If your coolant temperatures are staying below 200 degrees, you're fine. Older engines run about 180-200. Your 160 thermostat would be an issue if you were running EFI or were in a colder climate. For what it's worth, I run a 180 in my Mustang II in Texas with a 302 bored .040 over, but I'm also running a 3-row aluminum radiator, the biggest electric fan I could shove in there, and no A/C. It runs between 180 and 210 on 105 degree days.
 
The 160 deg thermostat is not helping the engine stay cool in the summer. Once it reaches 160, it just stays open. A 180 would help heat and to reduce wear in the winter without changing the summer cooling.

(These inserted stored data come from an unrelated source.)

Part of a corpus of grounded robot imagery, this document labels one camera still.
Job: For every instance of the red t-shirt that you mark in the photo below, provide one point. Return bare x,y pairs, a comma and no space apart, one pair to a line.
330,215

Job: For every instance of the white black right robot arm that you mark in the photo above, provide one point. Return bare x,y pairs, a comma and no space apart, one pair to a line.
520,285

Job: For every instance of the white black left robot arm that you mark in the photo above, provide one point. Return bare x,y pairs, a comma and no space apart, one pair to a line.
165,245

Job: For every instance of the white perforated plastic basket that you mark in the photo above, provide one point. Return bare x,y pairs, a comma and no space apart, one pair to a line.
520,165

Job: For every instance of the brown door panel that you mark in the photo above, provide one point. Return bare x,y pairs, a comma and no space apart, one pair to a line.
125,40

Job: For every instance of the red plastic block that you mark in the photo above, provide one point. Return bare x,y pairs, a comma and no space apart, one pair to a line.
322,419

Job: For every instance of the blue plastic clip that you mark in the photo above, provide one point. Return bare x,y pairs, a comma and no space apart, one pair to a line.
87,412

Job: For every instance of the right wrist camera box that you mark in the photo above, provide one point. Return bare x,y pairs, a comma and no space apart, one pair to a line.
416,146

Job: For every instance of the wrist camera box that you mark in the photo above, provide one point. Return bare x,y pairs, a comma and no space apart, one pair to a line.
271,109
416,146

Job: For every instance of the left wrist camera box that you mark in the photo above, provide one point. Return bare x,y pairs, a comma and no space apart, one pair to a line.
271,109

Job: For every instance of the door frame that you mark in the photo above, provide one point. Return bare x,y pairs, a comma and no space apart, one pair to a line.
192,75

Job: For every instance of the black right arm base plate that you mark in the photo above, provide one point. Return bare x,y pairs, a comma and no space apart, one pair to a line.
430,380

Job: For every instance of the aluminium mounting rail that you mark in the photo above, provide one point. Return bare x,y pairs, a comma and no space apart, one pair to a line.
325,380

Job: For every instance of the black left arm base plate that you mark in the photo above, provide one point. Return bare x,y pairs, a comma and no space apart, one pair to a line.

Getting warmer on the highway points to air flow problems. Adding an air dam under the radiator core and making sure the seals are around the radiator are first steps to take.
 
If you do change it, be sure to get the full flow type. This one is the brand and style I use if given a choice. The picture shows they are not the typical Stant design that can close under high rpm flow and pressure.
I do not think that the thermostat will change much in the summer (unless it is not opening fully at RPM), but your defroster and heater will work better this fall and winter and your oil will have less blow by water and unburned fuel in it.

Since you are going to have to drain at least some coolant, try adding some “water wetter”. It’s a surficant that helps with heat transfer. It has been helpful in tractors and cars for a very long time, and is not snake oil.
Did you check for air gaps around the radiator and look into a lower air dam already? If your water pump is good, the lower radiator hose is not collapsing, and ignition timing is not off, that’s the next reason for running hot on the highway.